Exercise goal ▸ Find how many lines in the material below hold the word "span". Reply with that figure alone.

Data segment ▸
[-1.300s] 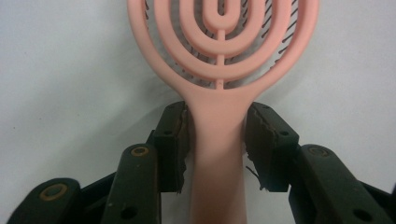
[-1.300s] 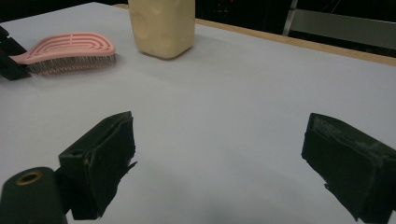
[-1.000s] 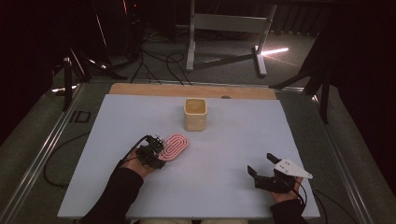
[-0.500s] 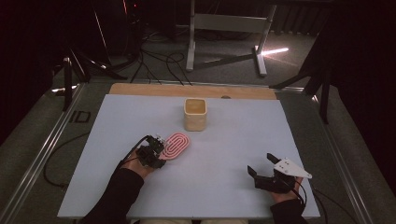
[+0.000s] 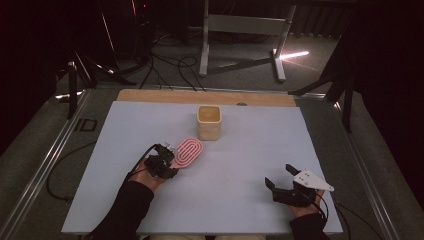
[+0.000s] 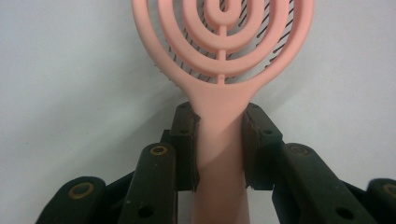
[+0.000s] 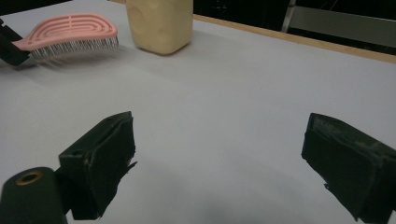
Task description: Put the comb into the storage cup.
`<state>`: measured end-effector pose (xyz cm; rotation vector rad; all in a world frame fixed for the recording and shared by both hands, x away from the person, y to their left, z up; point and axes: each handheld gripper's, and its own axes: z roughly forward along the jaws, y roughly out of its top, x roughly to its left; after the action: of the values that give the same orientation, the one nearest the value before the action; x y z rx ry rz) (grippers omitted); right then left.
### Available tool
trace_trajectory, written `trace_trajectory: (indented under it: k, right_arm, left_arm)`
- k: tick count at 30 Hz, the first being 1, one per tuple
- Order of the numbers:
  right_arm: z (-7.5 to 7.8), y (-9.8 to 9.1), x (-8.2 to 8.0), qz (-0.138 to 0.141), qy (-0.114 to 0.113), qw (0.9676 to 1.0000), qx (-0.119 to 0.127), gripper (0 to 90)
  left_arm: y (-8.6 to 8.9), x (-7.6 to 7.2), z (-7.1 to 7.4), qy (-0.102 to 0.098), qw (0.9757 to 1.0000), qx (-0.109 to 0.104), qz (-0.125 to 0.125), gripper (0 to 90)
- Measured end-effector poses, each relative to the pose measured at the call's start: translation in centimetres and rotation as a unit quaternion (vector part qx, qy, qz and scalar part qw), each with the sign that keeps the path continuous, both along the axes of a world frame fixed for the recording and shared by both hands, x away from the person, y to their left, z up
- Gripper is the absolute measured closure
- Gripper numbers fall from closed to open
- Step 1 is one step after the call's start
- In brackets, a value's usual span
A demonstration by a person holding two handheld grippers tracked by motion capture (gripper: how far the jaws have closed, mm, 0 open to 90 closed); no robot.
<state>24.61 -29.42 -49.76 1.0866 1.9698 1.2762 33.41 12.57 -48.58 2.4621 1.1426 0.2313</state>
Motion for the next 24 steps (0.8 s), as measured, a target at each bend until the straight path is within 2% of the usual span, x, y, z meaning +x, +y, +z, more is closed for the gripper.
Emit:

Solved exercise ▸ 2